Reports of potential fraud in COVID-19 PPP continue to mount

The federal government continues to be flooded with reports of potential fraud in the Paycheck Protection Program — intended to give small businesses struggling because of the COVID-19 pandemic a helping hand — according to a report Sunday.

Congress passed the program to give small businesses access to taxpayer funds, but the Small Business Administration’s inspector general said tens of thousands of companies that received the PPP loans appear to have been ineligible, the Wall Street Journal reported.

Some corporations that were created after the pandemic began received a slice of the approximately $525 billion in loans, as did companies that exceeded the 500-employees-or-fewer workplace limits and those included on the federal “Do Not Pay” database because they owed tax money.

Many firms received more money than they were eligible for based on their number of employees and rates of compensation, the report said.
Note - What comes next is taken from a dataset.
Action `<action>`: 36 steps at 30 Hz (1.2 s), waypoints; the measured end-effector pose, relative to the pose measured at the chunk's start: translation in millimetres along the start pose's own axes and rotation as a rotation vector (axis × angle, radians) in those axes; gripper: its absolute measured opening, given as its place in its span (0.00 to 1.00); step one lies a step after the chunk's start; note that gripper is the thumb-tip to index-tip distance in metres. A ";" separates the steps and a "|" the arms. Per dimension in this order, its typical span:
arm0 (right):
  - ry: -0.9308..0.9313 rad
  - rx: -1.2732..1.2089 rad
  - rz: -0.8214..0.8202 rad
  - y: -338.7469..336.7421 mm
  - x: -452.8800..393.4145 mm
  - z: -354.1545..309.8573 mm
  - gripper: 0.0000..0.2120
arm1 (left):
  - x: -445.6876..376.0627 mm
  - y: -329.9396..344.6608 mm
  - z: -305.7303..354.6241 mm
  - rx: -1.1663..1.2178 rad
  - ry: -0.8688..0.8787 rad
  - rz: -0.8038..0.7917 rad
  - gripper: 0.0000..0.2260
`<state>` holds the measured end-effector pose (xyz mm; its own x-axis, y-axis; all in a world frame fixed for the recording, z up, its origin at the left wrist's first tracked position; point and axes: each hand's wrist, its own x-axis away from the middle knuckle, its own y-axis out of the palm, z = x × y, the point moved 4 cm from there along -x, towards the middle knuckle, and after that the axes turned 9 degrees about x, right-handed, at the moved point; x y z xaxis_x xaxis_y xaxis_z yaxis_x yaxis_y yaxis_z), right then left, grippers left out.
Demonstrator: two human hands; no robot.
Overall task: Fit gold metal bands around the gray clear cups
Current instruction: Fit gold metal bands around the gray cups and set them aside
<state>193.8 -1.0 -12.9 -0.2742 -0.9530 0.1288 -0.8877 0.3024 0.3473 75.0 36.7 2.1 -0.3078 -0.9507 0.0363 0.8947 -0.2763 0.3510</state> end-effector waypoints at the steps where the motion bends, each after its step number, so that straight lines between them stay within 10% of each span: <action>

About 5.2 million companies received the PPP loans between April 3 and Aug. 8.

Banks and the government allowed companies to self-certify that they qualified — and there was little vetting.

In September, the Treasury Department said it received 2,495 suspicious activity reports involving business loans from banks and other lending institutions — more than any year going back to 2014, the report said.

Several hundred investigations have also been launched that involve nearly 500 suspects and hundreds of millions of dollars in loans, the FBI said, according to the report.